# Imports

In [None]:
import pandas as pd
import numpy as np

import xgboost as xgb

from sklearn.model_selection import train_test_split
from sklearn.metrics import matthews_corrcoef
from sklearn.metrics import confusion_matrix

import traceback

import re


In [None]:
df_names = ["S"+str(i) for i in range(52)]
[df_names.append("L"+str(i)) for i in range(4)] 
df_names.append("all")
database_file = "bosch_data.h5"

# Load Data from CSV Files

The idea is, since the read_csv function in pandas is very slow, and it gets even slower if you want to engenieer features, to store the dataset in a HDF5 table in a file called data.h5

The HDF5 table will have 57 subtables. One for each of the 52 stations, one for each of the 4 lines and one for all stations. In the sub tables only the engineered data is stored. 

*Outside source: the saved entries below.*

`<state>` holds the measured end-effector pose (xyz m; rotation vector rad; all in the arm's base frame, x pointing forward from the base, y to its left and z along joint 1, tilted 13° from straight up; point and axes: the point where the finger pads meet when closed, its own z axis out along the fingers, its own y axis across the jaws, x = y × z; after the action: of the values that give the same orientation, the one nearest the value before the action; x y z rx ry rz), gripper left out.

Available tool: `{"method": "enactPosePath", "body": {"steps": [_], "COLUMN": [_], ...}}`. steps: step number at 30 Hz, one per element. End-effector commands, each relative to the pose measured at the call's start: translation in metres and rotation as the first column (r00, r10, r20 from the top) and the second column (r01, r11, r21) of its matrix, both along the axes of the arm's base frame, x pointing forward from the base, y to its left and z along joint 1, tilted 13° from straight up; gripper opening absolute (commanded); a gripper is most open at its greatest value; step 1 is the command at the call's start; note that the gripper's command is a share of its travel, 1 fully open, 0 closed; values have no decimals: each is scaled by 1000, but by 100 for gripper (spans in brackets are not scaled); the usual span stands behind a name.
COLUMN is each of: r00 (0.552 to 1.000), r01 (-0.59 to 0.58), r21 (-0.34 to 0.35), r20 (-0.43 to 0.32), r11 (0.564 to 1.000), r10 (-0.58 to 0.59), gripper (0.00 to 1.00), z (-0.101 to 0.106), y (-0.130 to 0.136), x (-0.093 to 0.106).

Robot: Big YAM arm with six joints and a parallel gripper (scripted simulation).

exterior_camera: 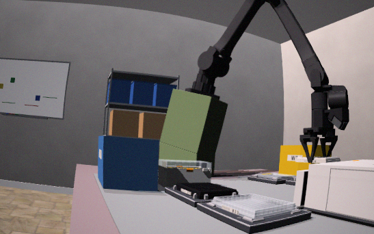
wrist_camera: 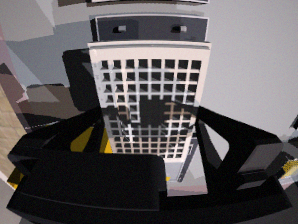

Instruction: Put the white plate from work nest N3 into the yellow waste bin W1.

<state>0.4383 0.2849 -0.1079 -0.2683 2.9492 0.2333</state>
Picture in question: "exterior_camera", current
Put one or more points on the yellow open-top bin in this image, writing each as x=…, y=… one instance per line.
x=288, y=155

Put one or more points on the white multiwell plate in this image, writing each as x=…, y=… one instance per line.
x=254, y=206

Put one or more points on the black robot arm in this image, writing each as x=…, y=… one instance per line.
x=214, y=66

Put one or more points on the white well plate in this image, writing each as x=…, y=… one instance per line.
x=318, y=160

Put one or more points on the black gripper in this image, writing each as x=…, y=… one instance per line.
x=310, y=135

To load the data from the csv files, three helper functions were needed. Each of these functions gets a chunk from the according table and a station or line name. It can also be "all".
Then each function processes the sub_chunk (e.g. only the chunk with station S0) accordingly

* process_numeric_chunk: adds the min, max, and mean value of the numerical data for the station or line. The Response will be stored in the "all" table .
* process_date_chunk: adds min, max, first, last, number of NAs and duration to each line. Each timedata will also be stored in the station
* process_cateforical: just removes empty rows and returns the data 

In [None]:
def process_numeric_chunk(chunk_numeric, name):
    # select feature columns 
    if name == "all":
        sub_columns = chunk_numeric.columns[chunk_numeric.columns.str.contains(r'L\d+_S\d+_F\d+.*')] 
    else:
        sub_columns = chunk_numeric.columns[chunk_numeric.columns.str.contains(r'.*'+name+'_.*')]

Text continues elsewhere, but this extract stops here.